EXERCISE GOAL - Would you transcribe the listing that follows word for word, skipping pictures?

AVAILABLE DATA -
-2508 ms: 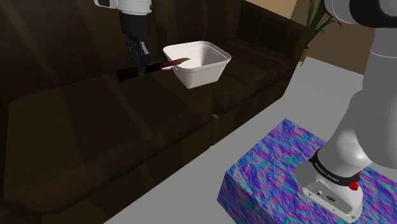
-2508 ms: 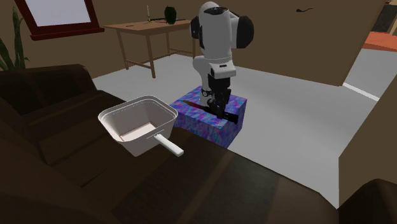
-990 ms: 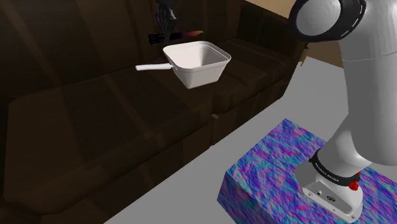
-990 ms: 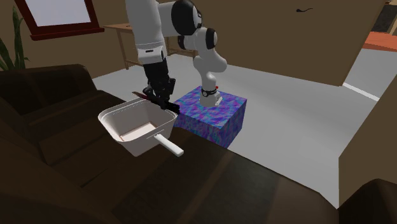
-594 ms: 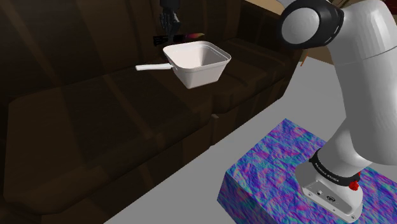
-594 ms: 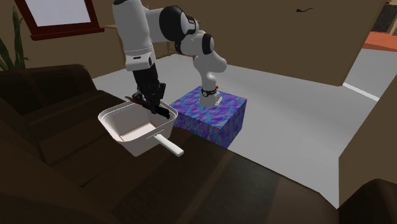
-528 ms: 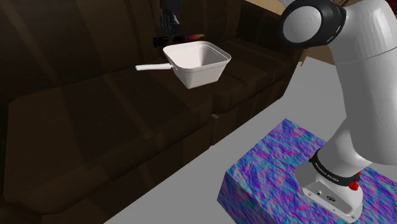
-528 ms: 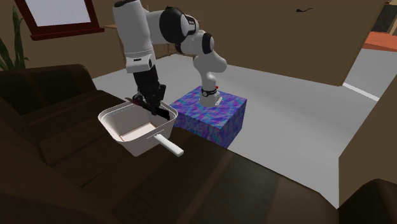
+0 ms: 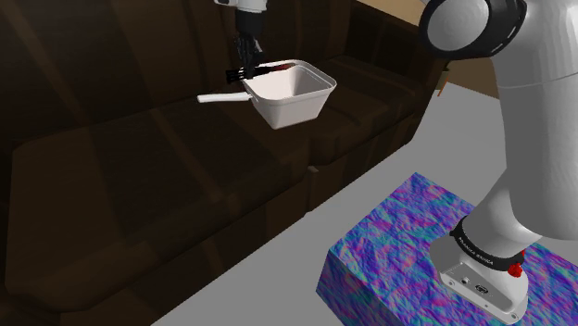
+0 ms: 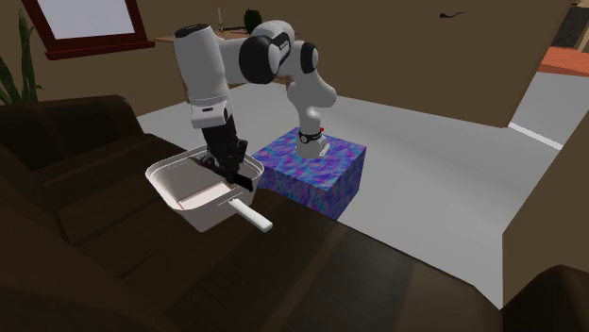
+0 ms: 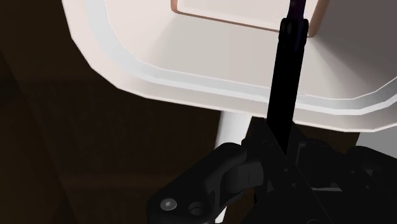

EXERCISE OUTPUT -
-2508 ms: 
-2508 ms: 
-990 ms: 
-990 ms: 
-594 ms: 
-594 ms: 
-528 ms: 
-528 ms: 
+0 ms: 
+0 ms: 
+0 ms: 

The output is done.